Она взглянула на часы, стоявшие у кровати; циферблат был вмонтирован в руки, сложенные в молитве. Если не поторопиться, она опоздает на спевку хора. Грейс не хотела лишить себя этой светлой радости. Она испытывала такое умиротворение, когда славила Господа пением!
4
– Похоже, переусердствовали сегодня с чесноком, – сказал Джим, крутя вилку с макаронами в густом золотистом соусе из моллюсков.
Они открыли для себя «Амалию» в прошлом году. Это был маленький ресторан на Хестер–стрит, рядом с Малберри–стрит, где официантов не шокировала привычка Джима есть мясное блюдо до макаронного. Все посетители «Амалии» ели за одним длинным столом, покрытым скатертью в красную клетку. Однако сегодня Стивенсы сидели в уголке, отдельно от остальных.

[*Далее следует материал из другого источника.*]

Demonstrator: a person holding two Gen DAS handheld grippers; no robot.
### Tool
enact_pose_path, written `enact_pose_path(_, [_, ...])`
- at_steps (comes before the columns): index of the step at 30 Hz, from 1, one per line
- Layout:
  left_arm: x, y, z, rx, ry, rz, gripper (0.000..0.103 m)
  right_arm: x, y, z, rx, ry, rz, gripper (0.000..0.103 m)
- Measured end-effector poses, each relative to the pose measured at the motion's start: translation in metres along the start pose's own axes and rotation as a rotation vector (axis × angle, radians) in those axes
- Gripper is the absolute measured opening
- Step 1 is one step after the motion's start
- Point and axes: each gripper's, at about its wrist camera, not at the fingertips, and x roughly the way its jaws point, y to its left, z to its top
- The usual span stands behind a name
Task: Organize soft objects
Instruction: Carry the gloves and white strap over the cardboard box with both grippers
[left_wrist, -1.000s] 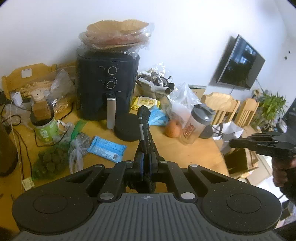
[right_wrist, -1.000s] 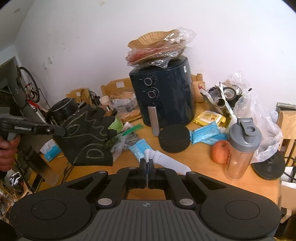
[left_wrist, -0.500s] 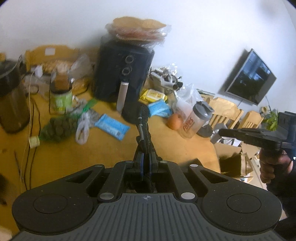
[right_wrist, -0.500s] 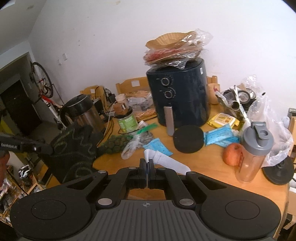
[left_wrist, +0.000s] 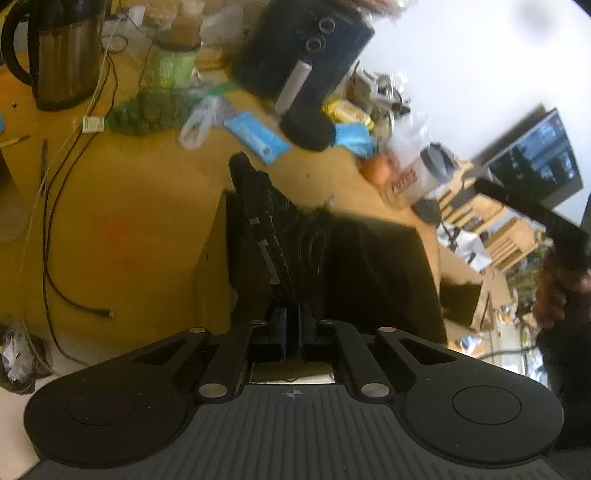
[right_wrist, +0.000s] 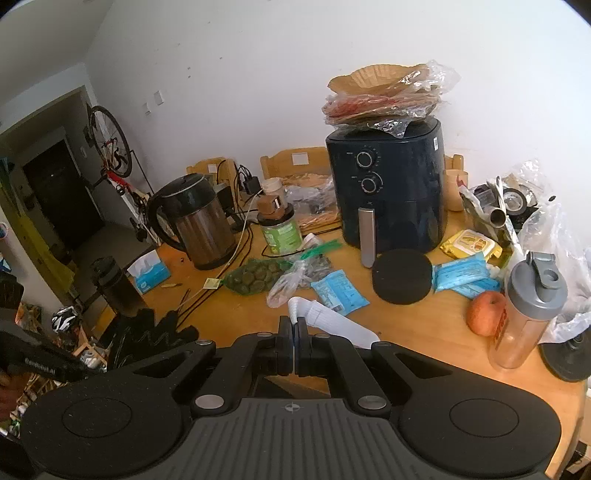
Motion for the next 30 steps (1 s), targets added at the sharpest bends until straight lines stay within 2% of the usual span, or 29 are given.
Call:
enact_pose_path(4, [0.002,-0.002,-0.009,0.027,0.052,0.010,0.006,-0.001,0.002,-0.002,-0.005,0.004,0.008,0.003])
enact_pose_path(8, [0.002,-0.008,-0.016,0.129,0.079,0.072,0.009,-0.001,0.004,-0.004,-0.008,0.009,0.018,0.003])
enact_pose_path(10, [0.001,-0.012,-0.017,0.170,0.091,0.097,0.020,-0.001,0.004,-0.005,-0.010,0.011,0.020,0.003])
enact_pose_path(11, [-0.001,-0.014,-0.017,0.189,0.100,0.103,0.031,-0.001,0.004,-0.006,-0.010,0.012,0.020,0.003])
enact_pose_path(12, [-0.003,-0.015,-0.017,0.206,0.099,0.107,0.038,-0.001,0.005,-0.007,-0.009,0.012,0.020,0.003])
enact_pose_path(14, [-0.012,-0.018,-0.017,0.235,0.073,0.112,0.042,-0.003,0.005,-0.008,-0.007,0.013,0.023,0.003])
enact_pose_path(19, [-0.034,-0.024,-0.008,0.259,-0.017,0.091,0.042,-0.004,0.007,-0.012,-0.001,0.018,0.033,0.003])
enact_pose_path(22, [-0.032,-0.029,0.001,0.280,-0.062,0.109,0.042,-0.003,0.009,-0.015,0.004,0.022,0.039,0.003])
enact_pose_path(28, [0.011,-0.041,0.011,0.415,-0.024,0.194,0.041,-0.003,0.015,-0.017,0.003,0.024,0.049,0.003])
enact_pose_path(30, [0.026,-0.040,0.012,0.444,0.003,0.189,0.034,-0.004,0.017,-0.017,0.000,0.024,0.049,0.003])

– Так вкусно! – сказал Джим. – Ты уверена, что не хочешь попробовать хотя бы немножко?
Кэрол покачала головой:
– Доедай сам.
Глаза у него покраснели от обилия выпитого. Коктейль перед ужином и вино к столу. Кэрол, которая едва притронулась к еде, выпила только один бокал соаве, а теперь, когда ужин подходил к концу, на столе осталась пустая бутылка из–под соаве и почти пустая от кьянти.
– Трудно поверить, что я наконец нашел своего отца, – говорил Джим. – А на будущей неделе я, возможно, узнаю также, кто моя мать. Ведь это здорово, правда?
Кэрол заботливо вытерла салфеткой пятнышко соуса с подбородка Джима, думая о том, как она любит этого зрелого мужчину и того маленького потерянного мальчика в нем, который все еще ищет своих мамочку и папу.
Он взял ее руку и поцеловал пальцы.
– А это за что? – спросила она, тронутая его лаской.
– За то, что терпишь меня.
– Что за глупости!
– Нет, я серьезно. Я знаю, насколько эгоцентричен, когда речь заходит о поиске моих родителей. Тебе это должно быть скучно. Поэтому спасибо за то, что поддерживаешь меня… Как всегда.